OpsNow FinOps Plus offers two detection modes in its Cost Anomalies feature:
AI-based detection and Manual rule-based detection.
Each method differs in detection logic, setup complexity, and flexibility:
✅ AI-based Detection
- Automatically analyzes the last 14 days of usage trends to generate predicted spend, and detects anomalies by comparing them with actual costs.
- Alerts are triggered when the actual cost significantly deviates from the forecast, and users receive visual reports via email.
- Detection sensitivity can be adjusted (High / Middle / Low).
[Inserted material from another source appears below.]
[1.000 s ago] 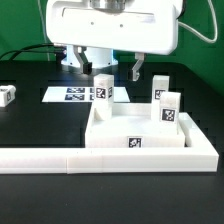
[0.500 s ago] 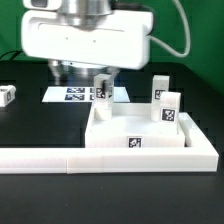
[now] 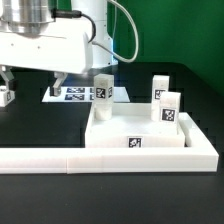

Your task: Assemble square table

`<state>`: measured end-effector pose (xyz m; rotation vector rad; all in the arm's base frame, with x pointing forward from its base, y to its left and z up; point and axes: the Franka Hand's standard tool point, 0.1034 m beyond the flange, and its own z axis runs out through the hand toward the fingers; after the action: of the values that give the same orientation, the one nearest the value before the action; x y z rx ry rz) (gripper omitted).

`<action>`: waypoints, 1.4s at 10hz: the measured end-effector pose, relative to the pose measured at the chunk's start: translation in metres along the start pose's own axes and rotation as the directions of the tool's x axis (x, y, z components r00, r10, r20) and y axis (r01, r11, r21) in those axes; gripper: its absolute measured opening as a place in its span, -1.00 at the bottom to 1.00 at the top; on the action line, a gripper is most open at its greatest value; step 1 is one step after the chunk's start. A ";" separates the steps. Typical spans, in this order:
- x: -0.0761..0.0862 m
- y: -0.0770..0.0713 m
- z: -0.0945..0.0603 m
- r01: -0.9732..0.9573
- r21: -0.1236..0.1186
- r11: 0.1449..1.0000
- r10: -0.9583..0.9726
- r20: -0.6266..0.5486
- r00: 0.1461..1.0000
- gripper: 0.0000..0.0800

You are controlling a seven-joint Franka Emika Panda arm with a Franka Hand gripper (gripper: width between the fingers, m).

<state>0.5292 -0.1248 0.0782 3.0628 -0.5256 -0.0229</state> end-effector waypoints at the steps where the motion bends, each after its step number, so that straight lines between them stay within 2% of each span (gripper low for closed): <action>1: 0.001 0.007 0.001 -0.009 -0.003 1.000 0.009 0.000 1.000 0.62; 3: -0.002 0.026 0.004 0.015 -0.009 1.000 -0.015 0.007 1.000 0.62; 5: -0.018 0.061 0.012 0.045 -0.013 0.999 -0.045 0.026 0.999 0.62; 7: -0.027 0.085 0.015 0.048 -0.021 0.999 -0.047 0.034 0.998 0.62; 11: -0.045 0.089 0.023 0.051 -0.021 0.998 -0.050 0.056 0.997 0.62; 12: -0.051 0.094 0.025 0.060 -0.022 0.998 -0.058 0.066 0.996 0.62; 14: -0.067 0.117 0.030 0.101 -0.031 0.994 -0.098 0.076 0.992 0.62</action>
Offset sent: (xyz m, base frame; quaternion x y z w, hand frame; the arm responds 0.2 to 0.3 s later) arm -0.0500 -0.0330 -0.0072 0.0025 -0.0034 -0.0240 0.9997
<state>0.4262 -0.2139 0.0531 3.0609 -0.3708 -0.1469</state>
- Requires at least 7 days of usage data before activating automatic analysis, which then runs daily.
⚙️ Manual Detection
- Allows users to define custom rules based on:- Budget thresholds
- Percentage deviations
- Specific time range comparisons (e.g., last 3 days vs previous 3 days)
 
- Enables fine-grained control over which anomalies to detect and under what conditions.
💡 Comparison Summary
  
    
      | Category | AI-Based Detection | Manual Detection | 
  
  
    
      | Method | Based on prediction model | Based on user-defined rules | 
    
      | Setup | Simple (few clicks) | Detailed configuration required | 
    
      | Flexibility | Good for general anomaly tracking | Ideal for edge cases or special scenarios | 
    
      | Activation | Requires 7-day learning | Immediate availability | 
    
      | Sensitivity | Adjustable (High / Middle / Low) | Fully configurable thresholds | 
  
 
📌 You can use both methods in parallel to achieve automated efficiency and manual precision in anomaly detection.